"They've indicated that they are working to get us a nominee in time for us to do our due diligence," the aide said.
White House spokeswoman Amy Brundage said the Obama administration's media team would not comment on a personnel matter "until the president has made his decision and is ready to announce them."
While indications are that Bernanke will leave the Fed when his term ends on Jan. 31, 2014, the short list for the next Fed chairman includes Bernanke himself, The New York Times reported Friday.
Bernanke could be persuaded to stay, although President Obama said in an interview recently the chairman, in his second four-year term, "already stayed a lot longer than he wanted or was supposed to."

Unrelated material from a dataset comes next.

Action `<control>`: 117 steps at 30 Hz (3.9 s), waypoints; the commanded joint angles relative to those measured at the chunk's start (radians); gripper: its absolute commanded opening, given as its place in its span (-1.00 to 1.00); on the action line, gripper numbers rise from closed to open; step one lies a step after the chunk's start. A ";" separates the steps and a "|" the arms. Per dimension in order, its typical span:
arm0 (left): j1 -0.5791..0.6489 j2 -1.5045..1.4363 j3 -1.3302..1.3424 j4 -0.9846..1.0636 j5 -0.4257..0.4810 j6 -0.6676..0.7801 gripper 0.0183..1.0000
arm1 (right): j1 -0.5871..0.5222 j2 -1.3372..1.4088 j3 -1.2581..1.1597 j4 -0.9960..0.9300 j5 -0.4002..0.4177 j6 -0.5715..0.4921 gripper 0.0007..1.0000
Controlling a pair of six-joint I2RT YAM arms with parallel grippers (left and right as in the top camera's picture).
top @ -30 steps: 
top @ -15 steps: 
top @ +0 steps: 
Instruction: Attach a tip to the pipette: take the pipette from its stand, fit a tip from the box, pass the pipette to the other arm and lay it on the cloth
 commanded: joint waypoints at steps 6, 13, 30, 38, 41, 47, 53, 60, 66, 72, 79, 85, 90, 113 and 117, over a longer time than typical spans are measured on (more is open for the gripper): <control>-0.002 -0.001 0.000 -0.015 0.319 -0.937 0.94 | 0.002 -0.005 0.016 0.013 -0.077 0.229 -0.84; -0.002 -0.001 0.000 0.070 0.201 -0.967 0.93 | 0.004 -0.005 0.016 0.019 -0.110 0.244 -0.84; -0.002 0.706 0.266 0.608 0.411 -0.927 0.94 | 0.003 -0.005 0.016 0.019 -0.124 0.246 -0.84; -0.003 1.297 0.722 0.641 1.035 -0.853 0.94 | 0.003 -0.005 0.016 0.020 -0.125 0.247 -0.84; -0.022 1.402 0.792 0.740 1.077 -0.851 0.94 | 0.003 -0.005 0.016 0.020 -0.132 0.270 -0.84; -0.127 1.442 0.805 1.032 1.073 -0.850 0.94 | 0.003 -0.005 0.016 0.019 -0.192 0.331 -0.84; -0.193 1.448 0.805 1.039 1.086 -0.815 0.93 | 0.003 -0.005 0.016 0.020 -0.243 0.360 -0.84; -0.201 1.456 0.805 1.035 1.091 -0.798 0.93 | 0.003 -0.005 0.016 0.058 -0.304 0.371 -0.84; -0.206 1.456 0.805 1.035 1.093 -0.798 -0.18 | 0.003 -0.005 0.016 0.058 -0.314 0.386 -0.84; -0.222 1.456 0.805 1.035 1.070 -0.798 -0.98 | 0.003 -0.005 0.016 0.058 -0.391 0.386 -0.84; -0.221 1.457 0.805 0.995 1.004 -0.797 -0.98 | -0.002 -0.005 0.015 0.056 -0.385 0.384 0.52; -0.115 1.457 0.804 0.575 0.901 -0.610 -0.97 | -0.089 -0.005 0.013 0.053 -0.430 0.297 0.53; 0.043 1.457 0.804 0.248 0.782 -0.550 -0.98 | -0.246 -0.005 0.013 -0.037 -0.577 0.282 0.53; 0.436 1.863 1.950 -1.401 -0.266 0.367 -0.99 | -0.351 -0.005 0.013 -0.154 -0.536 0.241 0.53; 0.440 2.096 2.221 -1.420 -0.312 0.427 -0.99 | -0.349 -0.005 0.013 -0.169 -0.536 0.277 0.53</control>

People familiar with the matter said Treasury Secretary Jack Lew was putting together a short list of possible replacements.
The candidate most frequently mentioned as the front-runner is the current vice chairwoman, Janet Yellen, the Times said.
Yellen served as the chairwoman of the Council of Economic Advisers during the Clinton administration. She has also been president of the San Francisco Federal Reserve and a Fed governor.
Other strong possibilities for the position include former Treasury Secretary Timothy Geithner, who has said he does not want it, former Vice Chairmen Alan Blinder, now a Princeton University professor, and Christina Romer, who previously headed the White House Council of Economic Advisers.
Former Treasury Secretary Lawrence Summers could also be considered a candidate for the post, the Times said.